EDITORIAL: City development welcomed

Since last Thursday’s announcement by Prime Minister Mia Amor Mottley, that the government building on Fairchild Street that once housed government entities like the National Insurance Department, the Statistical Department and the Electoral and Boundaries Commission was set to be demolished, as well as the adjacent building housing the Fire Service, there has been much talk about this planned Bridgetown Transformation Project, with many expressing support for and against it.

As we understand it, the project is intended to develop and revamp Golden Square, establishing the Golden Square Freedom Park and highlight the work of national hero The Right Excellent Clement Payne, and perhaps others like him, who fought for the rights of the working class in the 1930s. To date, some details have been given regarding the specifics of the project, but we are yet to see, for instance, an artist’s impression of the site, and so we wait with anticipation to see what the future holds for that area, which has long been an eyesore in our capital city.

It is understood that the relevant authorities have held meetings with the vendors and were also to meet with the business owners and residents to discuss how they will be impacted by the project and it is hoped, we the public will also soon hear what is in store for the area and Bridgetown in general in the months to come.

Now it cannot be denied that this country is sorely lacking in recreational and green spaces in the capital city, and yes Queen’s Park is one such area that persons can utilise, but it is not nearly utilised as much as it could be.
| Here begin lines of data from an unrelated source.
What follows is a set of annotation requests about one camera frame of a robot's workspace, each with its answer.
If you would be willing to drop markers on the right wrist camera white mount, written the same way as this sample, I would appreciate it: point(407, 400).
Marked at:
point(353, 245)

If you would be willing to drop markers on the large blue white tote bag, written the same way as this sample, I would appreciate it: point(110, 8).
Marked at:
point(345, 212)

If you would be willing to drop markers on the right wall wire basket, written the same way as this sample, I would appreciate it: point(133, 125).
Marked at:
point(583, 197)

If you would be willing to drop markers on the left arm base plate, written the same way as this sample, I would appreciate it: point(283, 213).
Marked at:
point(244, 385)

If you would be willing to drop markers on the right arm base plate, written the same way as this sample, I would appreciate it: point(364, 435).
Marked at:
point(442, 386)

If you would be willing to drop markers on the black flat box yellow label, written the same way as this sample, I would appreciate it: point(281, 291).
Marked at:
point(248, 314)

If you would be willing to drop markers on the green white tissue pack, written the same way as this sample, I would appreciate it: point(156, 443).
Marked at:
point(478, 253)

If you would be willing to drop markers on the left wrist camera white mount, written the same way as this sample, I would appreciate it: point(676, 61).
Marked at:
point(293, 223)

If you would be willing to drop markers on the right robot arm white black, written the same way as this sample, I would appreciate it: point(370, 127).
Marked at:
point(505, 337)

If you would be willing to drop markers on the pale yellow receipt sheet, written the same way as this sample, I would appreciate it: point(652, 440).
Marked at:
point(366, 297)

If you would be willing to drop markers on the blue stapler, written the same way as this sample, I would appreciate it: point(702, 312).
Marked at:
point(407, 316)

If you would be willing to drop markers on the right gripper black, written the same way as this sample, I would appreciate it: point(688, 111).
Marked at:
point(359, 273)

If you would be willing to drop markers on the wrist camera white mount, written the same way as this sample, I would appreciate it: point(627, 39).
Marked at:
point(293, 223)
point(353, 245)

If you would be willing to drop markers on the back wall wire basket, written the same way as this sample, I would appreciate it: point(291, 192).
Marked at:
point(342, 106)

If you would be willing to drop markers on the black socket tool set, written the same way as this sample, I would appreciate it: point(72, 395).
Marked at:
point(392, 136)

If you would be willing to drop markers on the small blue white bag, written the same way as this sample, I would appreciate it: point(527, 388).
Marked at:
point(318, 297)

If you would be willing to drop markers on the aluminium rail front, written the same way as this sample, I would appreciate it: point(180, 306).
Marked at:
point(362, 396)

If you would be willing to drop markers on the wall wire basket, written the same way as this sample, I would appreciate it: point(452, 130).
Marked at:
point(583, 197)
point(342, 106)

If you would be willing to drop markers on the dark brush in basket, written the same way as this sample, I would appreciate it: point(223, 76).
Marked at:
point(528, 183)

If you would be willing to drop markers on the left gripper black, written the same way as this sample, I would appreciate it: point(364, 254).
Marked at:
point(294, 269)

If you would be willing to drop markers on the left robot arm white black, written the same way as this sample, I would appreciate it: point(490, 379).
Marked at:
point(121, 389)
When the refurbishment of the historic Golden Square site is complete, it is hoped, given its centrality in the capital city, that persons truly make use of it.
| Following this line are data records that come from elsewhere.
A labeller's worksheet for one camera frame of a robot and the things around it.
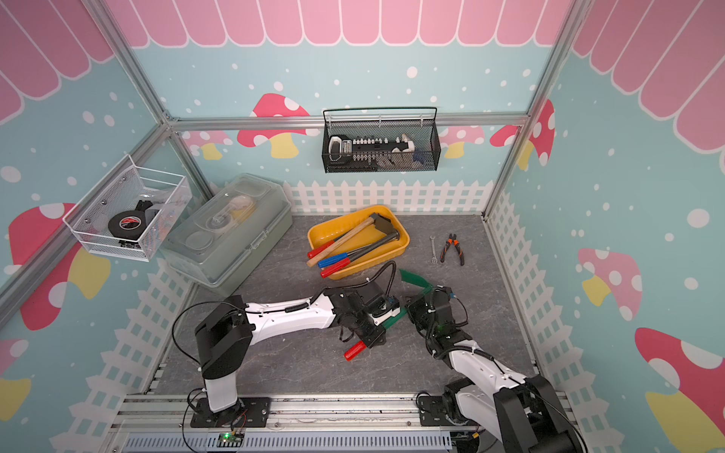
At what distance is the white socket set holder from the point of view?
888 mm

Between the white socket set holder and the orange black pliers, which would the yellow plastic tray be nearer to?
the orange black pliers

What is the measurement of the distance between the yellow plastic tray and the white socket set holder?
0.29 meters

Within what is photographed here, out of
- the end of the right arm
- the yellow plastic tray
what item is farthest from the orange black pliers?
the end of the right arm

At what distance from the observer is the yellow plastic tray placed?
991 millimetres
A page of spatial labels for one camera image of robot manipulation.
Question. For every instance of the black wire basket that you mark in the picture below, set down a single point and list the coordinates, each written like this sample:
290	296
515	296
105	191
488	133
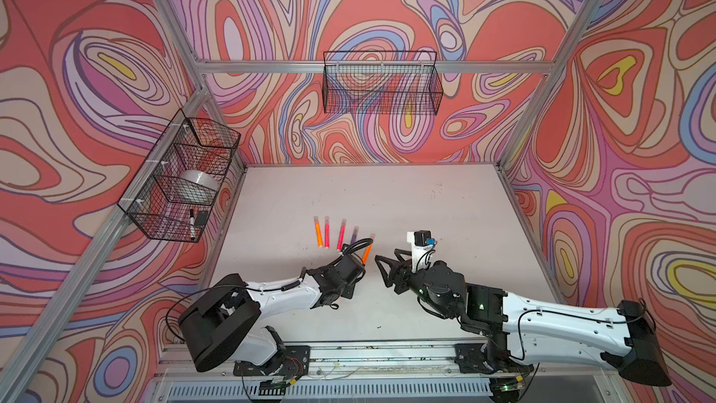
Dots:
381	82
158	206

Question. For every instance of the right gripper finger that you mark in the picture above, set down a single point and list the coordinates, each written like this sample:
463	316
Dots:
401	260
399	282

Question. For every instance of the black wire basket left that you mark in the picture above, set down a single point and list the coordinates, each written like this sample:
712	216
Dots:
158	206

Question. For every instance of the pink highlighter pen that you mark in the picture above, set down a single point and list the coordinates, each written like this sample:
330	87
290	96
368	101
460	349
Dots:
340	239
327	232

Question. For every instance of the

With no idea right now what the area will look like, one envisions seeing something similar to that of the Church Village Green, which was part of the Constitution River Redevelopment Project. The initial aspect of that project saw the first part of the Constitution River, from River Road to Nursery Drive, receiving a major facelift, which no doubt helped to uplift the area. But from our recollection, while the work was intended to stretch all the way over to the now abandoned Globe Cinema, that area has not been touched to date. It is certainly hoped that any work to be carried out now as part of the Bridgetown Transformation Project is fully executed.
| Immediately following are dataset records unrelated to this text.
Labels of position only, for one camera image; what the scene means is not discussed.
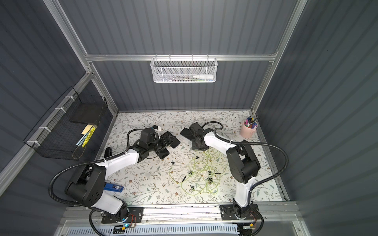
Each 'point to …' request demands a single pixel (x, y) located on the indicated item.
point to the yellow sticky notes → (86, 129)
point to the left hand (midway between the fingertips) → (175, 141)
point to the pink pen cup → (248, 127)
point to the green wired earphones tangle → (202, 174)
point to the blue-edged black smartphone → (168, 139)
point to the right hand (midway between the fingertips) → (199, 146)
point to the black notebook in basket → (91, 110)
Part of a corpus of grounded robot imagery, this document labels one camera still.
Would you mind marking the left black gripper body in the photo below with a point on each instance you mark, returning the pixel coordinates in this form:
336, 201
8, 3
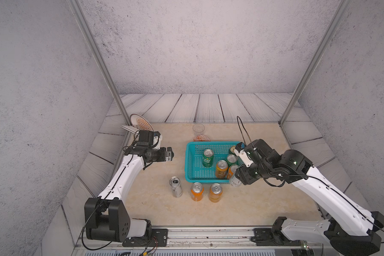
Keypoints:
159, 155

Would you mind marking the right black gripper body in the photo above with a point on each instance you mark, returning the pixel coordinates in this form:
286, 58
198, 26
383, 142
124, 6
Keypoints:
249, 174

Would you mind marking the white monster energy can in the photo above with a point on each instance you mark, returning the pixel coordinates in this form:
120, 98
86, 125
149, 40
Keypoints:
234, 181

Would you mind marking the orange soda can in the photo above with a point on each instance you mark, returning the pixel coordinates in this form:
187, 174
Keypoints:
231, 171
216, 192
197, 191
221, 169

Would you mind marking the silver drink can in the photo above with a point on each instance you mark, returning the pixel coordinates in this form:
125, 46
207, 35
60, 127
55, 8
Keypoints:
175, 185

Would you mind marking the teal plastic basket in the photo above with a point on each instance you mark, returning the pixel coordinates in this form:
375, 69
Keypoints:
194, 168

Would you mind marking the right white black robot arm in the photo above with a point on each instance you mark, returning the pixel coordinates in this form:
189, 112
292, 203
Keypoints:
351, 229

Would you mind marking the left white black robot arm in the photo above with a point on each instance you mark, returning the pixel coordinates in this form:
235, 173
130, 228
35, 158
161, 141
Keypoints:
106, 218

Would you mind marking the green soda can middle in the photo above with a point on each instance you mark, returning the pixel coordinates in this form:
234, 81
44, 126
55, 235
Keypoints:
231, 159

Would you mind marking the green soda can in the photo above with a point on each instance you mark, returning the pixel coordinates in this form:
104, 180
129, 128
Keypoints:
231, 159
208, 156

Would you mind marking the white flat plate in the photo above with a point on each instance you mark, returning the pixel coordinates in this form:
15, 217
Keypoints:
130, 128

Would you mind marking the patterned upright plate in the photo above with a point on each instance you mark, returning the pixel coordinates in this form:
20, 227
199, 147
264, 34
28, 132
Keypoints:
140, 122

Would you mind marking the green soda can rear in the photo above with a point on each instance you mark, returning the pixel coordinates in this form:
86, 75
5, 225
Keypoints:
208, 156

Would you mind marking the red patterned bowl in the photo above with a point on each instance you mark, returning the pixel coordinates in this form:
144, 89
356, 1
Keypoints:
201, 137

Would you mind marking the clear plastic cup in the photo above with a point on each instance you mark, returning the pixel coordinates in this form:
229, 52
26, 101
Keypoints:
198, 129

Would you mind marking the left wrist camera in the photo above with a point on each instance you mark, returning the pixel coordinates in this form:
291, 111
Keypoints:
156, 140

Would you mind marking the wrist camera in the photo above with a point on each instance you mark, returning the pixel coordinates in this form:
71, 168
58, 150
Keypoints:
242, 154
156, 140

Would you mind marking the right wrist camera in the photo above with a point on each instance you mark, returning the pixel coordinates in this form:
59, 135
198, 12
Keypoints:
242, 154

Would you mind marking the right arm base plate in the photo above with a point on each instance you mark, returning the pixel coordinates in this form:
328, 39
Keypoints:
266, 237

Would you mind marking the aluminium mounting rail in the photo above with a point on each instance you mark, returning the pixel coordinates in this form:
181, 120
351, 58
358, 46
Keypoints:
203, 241

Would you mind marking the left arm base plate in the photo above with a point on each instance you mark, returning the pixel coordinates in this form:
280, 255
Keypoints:
154, 237

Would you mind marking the left aluminium frame post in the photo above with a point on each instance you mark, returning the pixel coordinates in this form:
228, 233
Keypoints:
86, 31

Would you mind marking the aluminium frame post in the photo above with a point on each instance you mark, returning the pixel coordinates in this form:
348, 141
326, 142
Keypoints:
330, 32
86, 31

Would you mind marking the right aluminium frame post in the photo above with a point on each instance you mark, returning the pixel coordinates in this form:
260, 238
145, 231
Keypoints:
330, 32

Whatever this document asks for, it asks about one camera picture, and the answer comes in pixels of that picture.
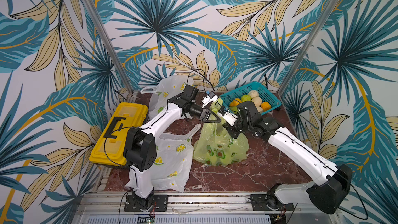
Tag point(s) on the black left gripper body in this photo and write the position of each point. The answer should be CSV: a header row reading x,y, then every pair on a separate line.
x,y
203,113

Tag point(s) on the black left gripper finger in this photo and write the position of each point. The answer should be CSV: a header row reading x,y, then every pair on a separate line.
x,y
211,121
213,116

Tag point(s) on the green avocado plastic bag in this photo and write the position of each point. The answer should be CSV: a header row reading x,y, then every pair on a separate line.
x,y
215,147

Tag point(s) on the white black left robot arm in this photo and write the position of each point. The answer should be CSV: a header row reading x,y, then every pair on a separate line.
x,y
140,146

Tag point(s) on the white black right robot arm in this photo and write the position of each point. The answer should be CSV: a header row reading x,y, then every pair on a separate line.
x,y
330,183

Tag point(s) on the white pear front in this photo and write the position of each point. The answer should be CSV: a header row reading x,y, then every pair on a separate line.
x,y
259,109

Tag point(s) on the green pear behind large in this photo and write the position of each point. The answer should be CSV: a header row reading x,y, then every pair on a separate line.
x,y
233,109

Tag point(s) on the small green pear back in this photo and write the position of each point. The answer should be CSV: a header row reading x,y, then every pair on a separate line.
x,y
245,98

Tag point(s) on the orange pear back left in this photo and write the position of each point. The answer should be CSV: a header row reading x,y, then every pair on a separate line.
x,y
235,102

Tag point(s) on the orange pear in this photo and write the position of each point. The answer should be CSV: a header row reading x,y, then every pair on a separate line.
x,y
235,102
265,106

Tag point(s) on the orange pear right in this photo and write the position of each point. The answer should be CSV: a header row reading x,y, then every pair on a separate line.
x,y
265,106

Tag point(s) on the teal plastic basket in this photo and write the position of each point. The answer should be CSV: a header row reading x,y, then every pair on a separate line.
x,y
264,94

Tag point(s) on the white lemon plastic bag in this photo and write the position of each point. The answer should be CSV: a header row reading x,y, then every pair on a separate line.
x,y
171,168

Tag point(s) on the yellow tool box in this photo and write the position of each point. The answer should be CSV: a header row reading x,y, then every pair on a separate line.
x,y
108,151

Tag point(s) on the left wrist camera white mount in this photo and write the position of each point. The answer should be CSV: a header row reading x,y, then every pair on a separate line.
x,y
209,98

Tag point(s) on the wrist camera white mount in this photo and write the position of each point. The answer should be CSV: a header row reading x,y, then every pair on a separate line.
x,y
209,98
227,116

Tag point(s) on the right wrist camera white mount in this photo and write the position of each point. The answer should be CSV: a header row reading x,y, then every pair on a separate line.
x,y
227,116

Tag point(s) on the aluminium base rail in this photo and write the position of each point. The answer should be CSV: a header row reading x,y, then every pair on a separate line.
x,y
196,208

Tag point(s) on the aluminium right frame post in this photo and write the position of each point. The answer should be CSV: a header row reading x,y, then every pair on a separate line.
x,y
323,17

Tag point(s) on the aluminium frame post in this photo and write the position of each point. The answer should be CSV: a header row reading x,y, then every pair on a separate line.
x,y
323,17
97,22

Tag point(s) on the aluminium left frame post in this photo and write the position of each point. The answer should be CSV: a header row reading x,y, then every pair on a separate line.
x,y
97,22
It is hoped too that Golden Square could perhaps feature a bust of Clement Payne, and snippets on the history of the 1937 riots, so that Barbadians and visitors alike can understand and appreciate what led to that unrest, for as the saying goes – those who do not learn history are doomed to repeat it. Ideally, that information can be placed on signs around the park, and there could even be an interactive display, like that seen in museums overseas, also erected in the area. Certainly, such displays set up across the UNESCO site in general, could help to enlighten the public.

It is hoped too that as part of this transformation project that steps are taken to promote our UNESCO site. Since receiving that designation we have failed to take advantage of it and it would be good, for example, to see more city tours being done, similar to those staged during the Crop Over Season. And with the Freedom Park coming on board, though not directly related to the UNESCO designation, that too can be incorporated into tours of the city, so that its relevance remains foremost in persons’ minds.